The transaction is subject to customary approvals and is expected to close mid-year.
The total estimated fair value of the joint venture is expected to be approximately $600 million, according to a Goodyear 8K filing with the Securities and Exchange Commission.
The parties estimated start-up costs will be approximately $40 million and will be shared equally. These costs are related primarily to information technology infrastructure, initial staffing requirements, and other administrative costs, Goodyear said.
The creation of TireHub comes four months after Michelin North America Inc. (MNA) and Sumitomo Corp. of Americas (SCOA) agreed to combine Michelin's wholesale distribution activities with TBC Corp.'s wholesale assets into a 50-50 joint venture, to be called National Tire Wholesale (NTW).
The new distribution company will complement both companies' networks of existing third-party distributors and provide a fully integrated distribution, warehousing, sales and delivery solution following completion of the transaction, the parties said.
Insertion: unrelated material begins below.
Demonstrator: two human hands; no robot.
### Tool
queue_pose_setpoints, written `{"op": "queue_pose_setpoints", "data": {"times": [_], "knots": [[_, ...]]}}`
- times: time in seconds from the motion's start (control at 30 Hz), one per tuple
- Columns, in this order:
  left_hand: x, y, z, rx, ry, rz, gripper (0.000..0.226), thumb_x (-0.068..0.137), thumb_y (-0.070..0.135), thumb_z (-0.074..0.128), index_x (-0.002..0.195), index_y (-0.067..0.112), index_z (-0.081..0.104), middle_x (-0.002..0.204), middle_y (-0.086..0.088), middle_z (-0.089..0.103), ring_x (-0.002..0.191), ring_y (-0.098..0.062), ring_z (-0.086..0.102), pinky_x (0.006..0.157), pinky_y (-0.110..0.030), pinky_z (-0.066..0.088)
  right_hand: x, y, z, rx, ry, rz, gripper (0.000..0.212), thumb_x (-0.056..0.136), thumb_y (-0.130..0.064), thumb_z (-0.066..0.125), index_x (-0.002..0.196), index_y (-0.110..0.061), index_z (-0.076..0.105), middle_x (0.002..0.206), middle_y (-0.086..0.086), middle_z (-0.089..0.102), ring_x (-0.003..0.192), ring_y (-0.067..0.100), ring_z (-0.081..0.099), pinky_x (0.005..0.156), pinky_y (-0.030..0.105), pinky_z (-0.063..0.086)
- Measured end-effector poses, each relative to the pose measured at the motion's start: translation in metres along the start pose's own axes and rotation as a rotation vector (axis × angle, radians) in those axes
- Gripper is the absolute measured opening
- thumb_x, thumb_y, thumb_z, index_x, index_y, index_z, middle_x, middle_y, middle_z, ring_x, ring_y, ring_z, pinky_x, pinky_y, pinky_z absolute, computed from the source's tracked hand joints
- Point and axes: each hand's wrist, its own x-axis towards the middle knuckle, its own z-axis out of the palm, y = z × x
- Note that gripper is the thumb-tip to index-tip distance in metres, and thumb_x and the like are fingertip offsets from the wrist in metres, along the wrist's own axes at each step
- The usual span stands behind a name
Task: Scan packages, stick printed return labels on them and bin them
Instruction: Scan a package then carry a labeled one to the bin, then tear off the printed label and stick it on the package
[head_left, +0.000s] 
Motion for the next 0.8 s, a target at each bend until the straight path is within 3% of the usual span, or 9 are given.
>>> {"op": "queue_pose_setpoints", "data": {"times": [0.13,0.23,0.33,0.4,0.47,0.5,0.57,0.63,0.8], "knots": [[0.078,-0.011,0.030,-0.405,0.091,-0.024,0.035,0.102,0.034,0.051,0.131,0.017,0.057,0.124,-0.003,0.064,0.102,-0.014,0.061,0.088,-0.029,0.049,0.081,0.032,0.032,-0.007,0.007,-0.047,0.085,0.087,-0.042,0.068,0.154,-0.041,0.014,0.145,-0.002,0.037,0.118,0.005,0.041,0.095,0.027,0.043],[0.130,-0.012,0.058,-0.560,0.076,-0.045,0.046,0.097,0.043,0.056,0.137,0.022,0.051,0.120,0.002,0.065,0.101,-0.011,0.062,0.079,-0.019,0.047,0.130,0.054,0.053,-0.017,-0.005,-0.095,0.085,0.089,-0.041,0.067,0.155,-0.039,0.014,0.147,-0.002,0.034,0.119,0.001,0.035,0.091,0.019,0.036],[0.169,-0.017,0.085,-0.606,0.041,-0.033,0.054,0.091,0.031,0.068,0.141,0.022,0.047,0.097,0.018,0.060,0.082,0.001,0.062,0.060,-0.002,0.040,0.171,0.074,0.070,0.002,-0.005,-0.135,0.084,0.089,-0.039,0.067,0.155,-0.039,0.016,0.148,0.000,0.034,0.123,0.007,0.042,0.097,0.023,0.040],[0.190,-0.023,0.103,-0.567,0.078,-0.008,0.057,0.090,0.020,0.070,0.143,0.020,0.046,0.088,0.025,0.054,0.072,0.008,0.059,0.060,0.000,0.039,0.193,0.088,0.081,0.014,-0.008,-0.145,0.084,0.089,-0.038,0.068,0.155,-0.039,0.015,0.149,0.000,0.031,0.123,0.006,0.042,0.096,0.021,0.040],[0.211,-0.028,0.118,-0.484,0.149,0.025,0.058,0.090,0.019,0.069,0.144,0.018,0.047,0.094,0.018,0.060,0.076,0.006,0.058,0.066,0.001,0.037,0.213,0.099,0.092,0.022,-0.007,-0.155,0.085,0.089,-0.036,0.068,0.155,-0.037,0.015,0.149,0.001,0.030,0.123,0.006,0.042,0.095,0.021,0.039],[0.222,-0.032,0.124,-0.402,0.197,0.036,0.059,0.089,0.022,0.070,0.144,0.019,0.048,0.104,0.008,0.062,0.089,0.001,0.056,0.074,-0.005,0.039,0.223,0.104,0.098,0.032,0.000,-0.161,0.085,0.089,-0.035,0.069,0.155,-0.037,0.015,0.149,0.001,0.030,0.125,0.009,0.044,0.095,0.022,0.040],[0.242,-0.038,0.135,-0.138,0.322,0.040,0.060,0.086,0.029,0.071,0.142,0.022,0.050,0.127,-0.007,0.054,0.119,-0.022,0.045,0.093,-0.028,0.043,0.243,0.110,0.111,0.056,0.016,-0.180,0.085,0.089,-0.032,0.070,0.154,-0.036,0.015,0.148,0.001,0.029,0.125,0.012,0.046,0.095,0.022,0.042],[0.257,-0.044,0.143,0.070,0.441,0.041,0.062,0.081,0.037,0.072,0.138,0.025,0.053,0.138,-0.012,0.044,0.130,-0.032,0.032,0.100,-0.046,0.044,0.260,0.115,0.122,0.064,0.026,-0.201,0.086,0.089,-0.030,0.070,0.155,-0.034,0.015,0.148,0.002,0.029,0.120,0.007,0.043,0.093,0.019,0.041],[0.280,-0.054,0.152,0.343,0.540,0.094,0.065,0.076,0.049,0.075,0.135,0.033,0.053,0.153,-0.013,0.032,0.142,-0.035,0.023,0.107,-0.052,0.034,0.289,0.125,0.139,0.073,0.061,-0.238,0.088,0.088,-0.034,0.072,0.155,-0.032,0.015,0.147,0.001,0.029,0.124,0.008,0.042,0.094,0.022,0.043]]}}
The partners stressed that TireHub will help provide them with the resources to help their customers manage growing complexity in the tire business, driven by SKU proliferation and rapidly growing demand for larger rim diameter premium tires.
"It's critical for U.S. tire dealers and retailers to be able to get the right tires on time to meet the needs and expectations of their customers," said TJ Higgins, president, integrated consumer tire group, U.S. and Canada, Bridgestone Americas.
"TireHub will help position dealers to win in today's dynamic and increasingly complex environment by giving them much needed access to a deeper and broader range of passenger and light truck tires from Bridgestone," he said.
At launch, TireHub will have the scale to reach the vast majority of retail locations in the U.S. daily, the partners said.